The Supreme Court held that when a parent is unable or unwilling to rehabilitate himself or herself within a reasonable period of time, the child’s best interests require termination of parental rights.  In re Interest of Walter W., 274 Neb. 859, 744 N.W.2d 55 (2008); In re Interest of Destiny A. et al., 274 Neb. 713, 742 N.W.2d 758 (2007); In re Interest of Phoenix L., 270 Neb. 870, 708 N.W.2d 786 (2006), disapproved on other grounds, In re Interest of Destiny A. et al, supra.  The 15-month condition contained in § 43-292(7) provides a reasonable timetable for parents to rehabilitate themselves.  In re Interest of Alec S., 294 Neb. 784, 884 N.W.2d 701 (2016).   The Supreme Court found that Madison had enough time to rehabilitate herself and that she failed to do so, and concluded that the Court of Appeals erred in finding that the State failed to prove by clear and convincing evidence that the termination of Madison’s parental rights was in the children’s best interests.

Due to its (Court of Appeals) conclusion that the State failed to prove termination was not in the children’s best interests, the Court of Appeals did not address whether statutory grounds for termination existed, therefore the Supreme Court addressed it in the decision.

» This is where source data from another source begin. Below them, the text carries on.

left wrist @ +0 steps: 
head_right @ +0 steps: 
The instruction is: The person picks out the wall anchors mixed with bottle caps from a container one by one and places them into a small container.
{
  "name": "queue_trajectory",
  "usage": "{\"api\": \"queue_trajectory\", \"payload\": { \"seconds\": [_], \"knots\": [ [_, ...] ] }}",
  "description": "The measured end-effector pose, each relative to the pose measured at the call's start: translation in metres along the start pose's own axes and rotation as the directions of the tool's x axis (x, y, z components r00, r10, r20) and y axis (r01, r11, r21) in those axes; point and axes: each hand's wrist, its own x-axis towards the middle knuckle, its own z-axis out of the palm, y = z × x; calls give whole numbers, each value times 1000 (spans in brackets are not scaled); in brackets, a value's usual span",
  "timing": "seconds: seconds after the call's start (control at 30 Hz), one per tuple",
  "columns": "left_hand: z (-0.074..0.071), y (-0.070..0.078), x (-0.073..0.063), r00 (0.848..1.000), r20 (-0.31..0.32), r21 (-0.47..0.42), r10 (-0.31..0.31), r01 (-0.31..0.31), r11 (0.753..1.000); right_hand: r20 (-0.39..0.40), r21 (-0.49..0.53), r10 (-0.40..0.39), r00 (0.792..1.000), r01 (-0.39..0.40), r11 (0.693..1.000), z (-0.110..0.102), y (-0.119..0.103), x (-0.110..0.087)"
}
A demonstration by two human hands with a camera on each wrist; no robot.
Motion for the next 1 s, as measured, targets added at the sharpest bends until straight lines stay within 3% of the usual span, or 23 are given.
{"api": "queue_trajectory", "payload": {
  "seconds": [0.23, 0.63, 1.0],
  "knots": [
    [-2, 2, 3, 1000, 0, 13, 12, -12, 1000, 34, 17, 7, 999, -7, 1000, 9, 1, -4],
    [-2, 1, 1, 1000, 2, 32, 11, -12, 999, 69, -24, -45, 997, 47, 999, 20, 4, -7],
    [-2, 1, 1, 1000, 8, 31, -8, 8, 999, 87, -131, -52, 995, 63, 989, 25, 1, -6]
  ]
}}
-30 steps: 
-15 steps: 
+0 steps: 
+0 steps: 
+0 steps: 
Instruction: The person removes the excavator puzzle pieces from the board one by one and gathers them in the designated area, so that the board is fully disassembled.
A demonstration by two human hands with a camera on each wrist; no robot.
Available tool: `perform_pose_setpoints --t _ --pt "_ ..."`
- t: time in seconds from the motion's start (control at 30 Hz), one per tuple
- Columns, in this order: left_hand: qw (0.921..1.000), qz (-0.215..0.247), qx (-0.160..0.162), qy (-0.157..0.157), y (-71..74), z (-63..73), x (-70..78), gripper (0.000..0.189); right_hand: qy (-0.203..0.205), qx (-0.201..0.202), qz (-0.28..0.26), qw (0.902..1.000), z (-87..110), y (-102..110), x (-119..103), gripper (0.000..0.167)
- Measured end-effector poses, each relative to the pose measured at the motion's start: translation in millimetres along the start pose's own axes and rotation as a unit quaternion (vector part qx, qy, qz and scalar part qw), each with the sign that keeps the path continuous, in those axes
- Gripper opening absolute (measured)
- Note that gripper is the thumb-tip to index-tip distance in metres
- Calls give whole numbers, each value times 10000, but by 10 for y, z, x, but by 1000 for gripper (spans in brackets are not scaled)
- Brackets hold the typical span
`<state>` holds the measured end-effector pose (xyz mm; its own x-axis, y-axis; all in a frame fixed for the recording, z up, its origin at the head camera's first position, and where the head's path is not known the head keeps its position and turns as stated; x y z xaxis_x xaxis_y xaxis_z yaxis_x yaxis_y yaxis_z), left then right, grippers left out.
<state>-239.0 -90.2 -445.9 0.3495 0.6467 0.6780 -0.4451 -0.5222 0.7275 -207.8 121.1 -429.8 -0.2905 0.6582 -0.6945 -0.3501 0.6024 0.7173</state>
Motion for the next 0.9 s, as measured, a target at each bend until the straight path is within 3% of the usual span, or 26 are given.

The juvenile court had determined that the State proved grounds as to both children under § 43-292(2), (4), and (6), and as to Leyton under § 43-292(7). The Supreme Court looked at whether or not the State proved by clear and convincing evidence that Madison “substantially and continuously or repeatedly neglected and refused to give the juvenile or a sibling of the juvenile necessary parental care and protection.”  § 43-292(2).  The evidence presented at the termination hearing demonstrated that Madison failed to provide her young children with necessary parental care and protection for a prolonged period of time. One need not have physical possession of a child to demonstrate the existence of neglect contemplated by § 43-292(2).  In re Interest of Joseph S. et al. 291 Neb. 953, 870 N.W.2d 141 (2015).  Madison’s spotty record of taking care of her children, continuous drug abuse, involvement with inappropriate intimate partners (criminals/drug users) and lack of service involvement are all evidence of repeated neglect.  The State proved by clear and convincing evidence that Madison neglected to provide necessary parental care and protection for her children. Since any one of the bases for termination of parental rights codified by § 43-292 can serve as the basis for the termination of parental rights when coupled with evidence that termination is in the best interests of the child the Supreme Court did not consider the other statutory grounds.

The Supreme Court stated because the State proved both that a statutory ground existed for termination of Madison’s parental rights and termination of such rights was in the children’s best interests, the Court of Appeals erred by reversing the juvenile court’s judgment. The decision of the Court of Appeals was reversed and remanded with direction to affirm the judgment of the juvenile court.